* **Work request**:
The stretch from the line with "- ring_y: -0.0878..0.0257" through the line with "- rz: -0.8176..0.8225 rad" in the records below: write it out exactly, and nothing else.

* **Data supplied**:
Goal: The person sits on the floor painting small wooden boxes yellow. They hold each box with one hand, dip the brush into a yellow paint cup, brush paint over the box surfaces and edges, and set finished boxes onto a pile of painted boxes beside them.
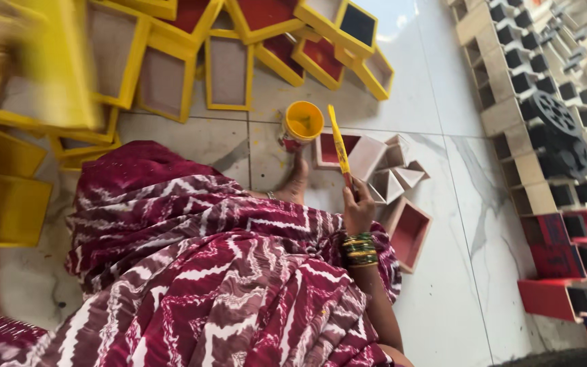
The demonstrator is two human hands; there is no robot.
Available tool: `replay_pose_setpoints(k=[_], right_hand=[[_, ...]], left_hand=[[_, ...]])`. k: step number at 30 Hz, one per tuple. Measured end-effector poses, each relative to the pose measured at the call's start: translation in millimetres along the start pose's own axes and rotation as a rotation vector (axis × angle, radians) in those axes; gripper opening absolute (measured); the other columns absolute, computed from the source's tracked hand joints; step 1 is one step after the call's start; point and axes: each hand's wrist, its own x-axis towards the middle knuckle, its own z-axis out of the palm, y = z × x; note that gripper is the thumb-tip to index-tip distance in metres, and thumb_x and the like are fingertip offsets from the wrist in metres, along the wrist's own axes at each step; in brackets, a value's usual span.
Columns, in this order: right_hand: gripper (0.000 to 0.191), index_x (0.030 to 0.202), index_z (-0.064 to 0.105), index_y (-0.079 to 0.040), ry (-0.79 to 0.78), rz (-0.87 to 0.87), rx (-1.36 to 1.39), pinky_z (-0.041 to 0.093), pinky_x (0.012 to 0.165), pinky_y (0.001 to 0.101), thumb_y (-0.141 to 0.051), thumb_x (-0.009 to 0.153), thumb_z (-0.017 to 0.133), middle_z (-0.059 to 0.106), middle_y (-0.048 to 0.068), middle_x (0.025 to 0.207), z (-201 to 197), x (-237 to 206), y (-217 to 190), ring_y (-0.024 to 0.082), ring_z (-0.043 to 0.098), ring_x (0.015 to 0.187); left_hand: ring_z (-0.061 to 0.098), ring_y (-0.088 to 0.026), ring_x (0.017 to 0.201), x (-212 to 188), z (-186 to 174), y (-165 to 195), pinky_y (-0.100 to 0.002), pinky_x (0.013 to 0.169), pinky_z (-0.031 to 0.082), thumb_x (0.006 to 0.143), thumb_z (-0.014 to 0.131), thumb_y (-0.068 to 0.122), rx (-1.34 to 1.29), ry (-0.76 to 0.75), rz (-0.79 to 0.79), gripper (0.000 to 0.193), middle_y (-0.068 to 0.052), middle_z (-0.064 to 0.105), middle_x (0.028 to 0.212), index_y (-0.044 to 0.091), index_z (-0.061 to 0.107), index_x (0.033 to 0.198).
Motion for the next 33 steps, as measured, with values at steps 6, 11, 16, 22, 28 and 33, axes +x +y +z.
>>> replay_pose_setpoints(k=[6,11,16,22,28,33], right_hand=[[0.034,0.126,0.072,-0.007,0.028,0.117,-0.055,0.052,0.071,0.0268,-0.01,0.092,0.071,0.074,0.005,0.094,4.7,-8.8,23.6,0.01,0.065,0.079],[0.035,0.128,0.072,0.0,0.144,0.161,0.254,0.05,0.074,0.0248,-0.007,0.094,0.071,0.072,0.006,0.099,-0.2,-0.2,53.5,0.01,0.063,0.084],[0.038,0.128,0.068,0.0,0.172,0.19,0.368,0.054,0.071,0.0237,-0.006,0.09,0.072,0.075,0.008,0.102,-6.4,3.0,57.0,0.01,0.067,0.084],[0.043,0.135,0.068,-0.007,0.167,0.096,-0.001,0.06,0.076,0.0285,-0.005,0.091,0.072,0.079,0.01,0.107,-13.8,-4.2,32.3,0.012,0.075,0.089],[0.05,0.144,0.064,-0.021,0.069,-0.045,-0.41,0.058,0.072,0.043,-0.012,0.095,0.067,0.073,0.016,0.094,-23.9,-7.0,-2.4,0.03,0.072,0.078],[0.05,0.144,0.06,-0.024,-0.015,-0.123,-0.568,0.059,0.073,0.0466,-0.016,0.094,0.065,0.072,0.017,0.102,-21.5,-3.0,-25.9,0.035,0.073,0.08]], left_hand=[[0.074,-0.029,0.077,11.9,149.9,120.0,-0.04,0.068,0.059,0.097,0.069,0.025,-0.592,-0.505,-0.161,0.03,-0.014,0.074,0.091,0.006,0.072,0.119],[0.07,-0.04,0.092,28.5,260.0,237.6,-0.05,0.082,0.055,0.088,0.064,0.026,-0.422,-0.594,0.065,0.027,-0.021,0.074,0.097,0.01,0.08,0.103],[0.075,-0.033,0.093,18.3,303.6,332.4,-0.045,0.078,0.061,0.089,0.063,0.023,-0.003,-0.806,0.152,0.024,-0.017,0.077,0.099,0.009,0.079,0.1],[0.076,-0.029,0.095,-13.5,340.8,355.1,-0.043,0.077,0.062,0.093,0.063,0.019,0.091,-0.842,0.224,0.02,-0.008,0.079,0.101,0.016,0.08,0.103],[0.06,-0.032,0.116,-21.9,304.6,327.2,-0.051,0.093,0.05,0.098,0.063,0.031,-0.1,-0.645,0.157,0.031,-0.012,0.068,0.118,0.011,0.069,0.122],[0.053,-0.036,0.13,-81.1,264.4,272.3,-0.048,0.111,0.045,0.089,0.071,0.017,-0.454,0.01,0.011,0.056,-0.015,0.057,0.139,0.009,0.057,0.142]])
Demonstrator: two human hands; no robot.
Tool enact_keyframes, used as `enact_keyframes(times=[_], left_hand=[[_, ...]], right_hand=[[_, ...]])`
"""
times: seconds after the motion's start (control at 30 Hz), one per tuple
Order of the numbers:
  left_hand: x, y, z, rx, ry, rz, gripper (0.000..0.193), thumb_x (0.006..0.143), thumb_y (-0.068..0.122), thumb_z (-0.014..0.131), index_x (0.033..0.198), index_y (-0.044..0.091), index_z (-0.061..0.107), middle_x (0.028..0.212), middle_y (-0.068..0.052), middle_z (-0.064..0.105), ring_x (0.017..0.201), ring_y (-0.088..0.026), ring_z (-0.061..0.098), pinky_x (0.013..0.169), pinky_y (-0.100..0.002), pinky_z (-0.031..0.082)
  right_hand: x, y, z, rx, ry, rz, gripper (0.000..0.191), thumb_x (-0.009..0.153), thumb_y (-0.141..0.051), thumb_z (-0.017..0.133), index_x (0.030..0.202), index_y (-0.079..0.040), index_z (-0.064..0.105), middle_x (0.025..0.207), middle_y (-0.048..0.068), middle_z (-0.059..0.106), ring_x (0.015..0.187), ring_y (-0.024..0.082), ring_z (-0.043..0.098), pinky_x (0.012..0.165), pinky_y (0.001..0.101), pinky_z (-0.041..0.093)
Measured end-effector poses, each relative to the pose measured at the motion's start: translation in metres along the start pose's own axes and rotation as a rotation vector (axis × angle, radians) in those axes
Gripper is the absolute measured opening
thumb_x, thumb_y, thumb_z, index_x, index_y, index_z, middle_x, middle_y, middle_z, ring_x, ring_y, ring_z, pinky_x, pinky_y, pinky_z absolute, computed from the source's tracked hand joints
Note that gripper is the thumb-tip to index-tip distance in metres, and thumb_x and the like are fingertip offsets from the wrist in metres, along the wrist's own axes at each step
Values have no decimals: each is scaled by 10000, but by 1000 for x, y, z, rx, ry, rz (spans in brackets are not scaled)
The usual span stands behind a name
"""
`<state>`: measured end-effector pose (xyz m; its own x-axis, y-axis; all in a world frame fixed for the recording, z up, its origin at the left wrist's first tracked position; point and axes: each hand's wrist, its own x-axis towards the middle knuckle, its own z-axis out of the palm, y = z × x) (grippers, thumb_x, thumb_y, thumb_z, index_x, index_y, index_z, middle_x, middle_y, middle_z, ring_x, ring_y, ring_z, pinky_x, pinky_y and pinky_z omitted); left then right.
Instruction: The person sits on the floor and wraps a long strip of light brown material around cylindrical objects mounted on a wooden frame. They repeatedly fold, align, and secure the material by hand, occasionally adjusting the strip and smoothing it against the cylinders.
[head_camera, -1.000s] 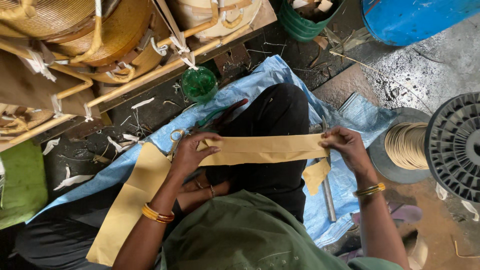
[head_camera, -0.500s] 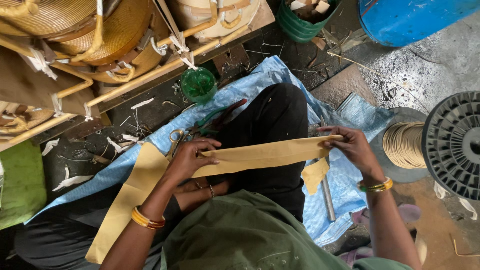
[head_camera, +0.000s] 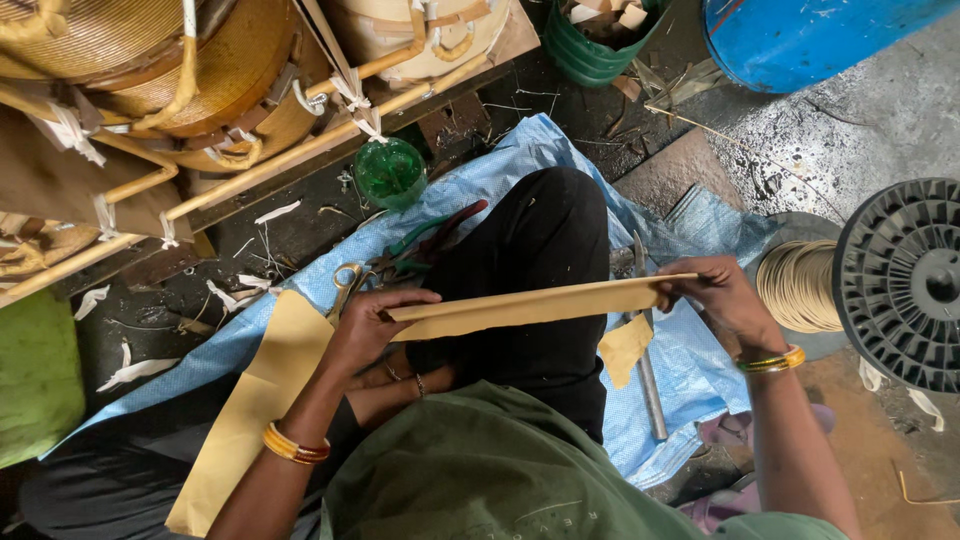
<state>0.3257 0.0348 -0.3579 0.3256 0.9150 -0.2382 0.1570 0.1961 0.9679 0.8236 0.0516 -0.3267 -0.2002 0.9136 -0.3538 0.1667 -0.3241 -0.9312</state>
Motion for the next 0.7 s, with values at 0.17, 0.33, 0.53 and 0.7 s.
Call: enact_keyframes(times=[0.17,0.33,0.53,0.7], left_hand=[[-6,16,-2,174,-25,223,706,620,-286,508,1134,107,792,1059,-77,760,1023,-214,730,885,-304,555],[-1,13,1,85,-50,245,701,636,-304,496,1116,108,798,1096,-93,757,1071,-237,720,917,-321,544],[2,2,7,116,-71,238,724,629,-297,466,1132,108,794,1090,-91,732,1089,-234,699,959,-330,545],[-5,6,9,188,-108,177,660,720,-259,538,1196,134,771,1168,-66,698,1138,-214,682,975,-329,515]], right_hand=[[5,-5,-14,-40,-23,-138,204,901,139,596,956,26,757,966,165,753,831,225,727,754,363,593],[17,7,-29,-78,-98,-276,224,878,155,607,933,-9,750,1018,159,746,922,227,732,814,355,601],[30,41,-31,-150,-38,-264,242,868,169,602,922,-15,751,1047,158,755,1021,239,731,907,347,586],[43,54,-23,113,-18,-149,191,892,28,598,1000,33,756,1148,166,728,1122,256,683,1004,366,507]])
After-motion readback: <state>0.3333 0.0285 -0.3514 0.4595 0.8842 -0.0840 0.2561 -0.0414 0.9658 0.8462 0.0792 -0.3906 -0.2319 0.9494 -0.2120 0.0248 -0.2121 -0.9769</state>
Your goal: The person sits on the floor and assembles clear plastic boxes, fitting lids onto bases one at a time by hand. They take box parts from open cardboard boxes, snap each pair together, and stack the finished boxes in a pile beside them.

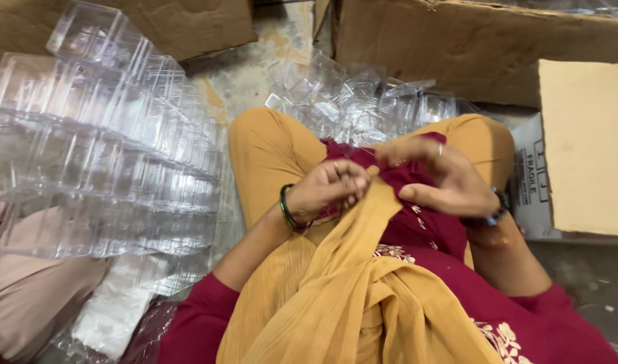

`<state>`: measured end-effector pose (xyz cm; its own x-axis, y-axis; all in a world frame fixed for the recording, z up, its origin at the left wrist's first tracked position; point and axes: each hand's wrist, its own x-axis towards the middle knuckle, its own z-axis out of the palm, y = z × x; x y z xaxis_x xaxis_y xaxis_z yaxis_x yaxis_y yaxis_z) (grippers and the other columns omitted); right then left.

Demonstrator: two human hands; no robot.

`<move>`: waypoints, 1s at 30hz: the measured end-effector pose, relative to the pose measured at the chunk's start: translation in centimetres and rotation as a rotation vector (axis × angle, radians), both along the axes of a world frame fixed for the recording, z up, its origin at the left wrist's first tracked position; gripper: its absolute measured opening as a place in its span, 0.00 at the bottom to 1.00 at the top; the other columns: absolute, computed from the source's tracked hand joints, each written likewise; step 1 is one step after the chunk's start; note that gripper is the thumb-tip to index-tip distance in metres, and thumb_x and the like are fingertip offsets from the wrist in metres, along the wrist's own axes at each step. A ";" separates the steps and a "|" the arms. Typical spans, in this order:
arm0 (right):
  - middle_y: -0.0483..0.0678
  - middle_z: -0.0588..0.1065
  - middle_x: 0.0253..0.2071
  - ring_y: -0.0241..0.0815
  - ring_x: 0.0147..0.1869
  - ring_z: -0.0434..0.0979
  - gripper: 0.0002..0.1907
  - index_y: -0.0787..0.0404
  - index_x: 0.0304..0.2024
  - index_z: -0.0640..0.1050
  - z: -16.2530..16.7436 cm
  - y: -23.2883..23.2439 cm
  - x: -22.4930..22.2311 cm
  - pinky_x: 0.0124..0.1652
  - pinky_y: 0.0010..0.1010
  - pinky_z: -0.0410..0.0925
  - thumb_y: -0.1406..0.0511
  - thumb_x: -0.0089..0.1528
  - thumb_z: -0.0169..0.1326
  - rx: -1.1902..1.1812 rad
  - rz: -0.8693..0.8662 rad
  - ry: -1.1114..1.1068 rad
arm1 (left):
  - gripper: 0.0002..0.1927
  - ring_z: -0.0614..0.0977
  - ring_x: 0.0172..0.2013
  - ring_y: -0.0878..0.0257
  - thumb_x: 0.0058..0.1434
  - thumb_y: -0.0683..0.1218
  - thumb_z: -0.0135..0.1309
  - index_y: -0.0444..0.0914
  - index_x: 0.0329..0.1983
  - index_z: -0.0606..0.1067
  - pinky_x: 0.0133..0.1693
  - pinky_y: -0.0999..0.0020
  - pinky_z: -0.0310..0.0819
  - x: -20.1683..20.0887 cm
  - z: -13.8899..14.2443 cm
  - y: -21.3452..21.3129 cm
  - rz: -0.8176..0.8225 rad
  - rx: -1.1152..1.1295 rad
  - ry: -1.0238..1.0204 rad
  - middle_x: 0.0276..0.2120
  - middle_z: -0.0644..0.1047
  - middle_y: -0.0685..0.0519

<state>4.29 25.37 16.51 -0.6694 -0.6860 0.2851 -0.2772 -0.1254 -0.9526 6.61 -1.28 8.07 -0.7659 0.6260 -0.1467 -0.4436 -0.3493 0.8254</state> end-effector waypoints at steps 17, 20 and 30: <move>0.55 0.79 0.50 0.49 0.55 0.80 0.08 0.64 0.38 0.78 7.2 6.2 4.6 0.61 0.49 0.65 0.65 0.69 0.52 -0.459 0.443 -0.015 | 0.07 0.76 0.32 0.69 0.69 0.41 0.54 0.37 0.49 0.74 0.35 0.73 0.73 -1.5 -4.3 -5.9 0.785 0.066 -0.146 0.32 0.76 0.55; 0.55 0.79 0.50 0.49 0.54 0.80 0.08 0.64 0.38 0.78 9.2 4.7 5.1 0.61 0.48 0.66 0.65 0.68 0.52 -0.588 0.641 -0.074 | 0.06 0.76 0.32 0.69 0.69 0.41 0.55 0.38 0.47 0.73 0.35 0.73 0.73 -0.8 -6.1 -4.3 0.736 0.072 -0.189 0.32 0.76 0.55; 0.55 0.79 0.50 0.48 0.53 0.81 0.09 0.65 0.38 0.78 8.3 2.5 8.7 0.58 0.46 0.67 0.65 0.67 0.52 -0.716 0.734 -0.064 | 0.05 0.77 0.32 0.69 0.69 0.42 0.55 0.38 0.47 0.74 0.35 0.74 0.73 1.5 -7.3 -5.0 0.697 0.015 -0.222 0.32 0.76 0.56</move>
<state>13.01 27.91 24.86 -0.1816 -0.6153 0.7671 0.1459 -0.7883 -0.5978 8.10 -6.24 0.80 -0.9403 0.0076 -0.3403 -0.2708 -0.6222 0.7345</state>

* **Completed task**:
  - ring_y: -0.0878..0.0257
  - thumb_x: 0.0058..0.1434
  - thumb_y: -0.0683..0.1218
  - thumb_z: -0.0135..0.1309
  - index_y: -0.0444..0.0914
  - index_x: 0.0329..0.1983
  - index_z: -0.0606..0.1067
  - pinky_x: 0.0133..0.1693
  - pinky_y: -0.0999..0.0020
  - pinky_z: -0.0310..0.0819
  - x: -20.1683..20.0887 cm
  - z: -13.8899..14.2443 cm
  - y: -21.3452..21.3129 cm
  - rz: -0.8176..0.8225 rad

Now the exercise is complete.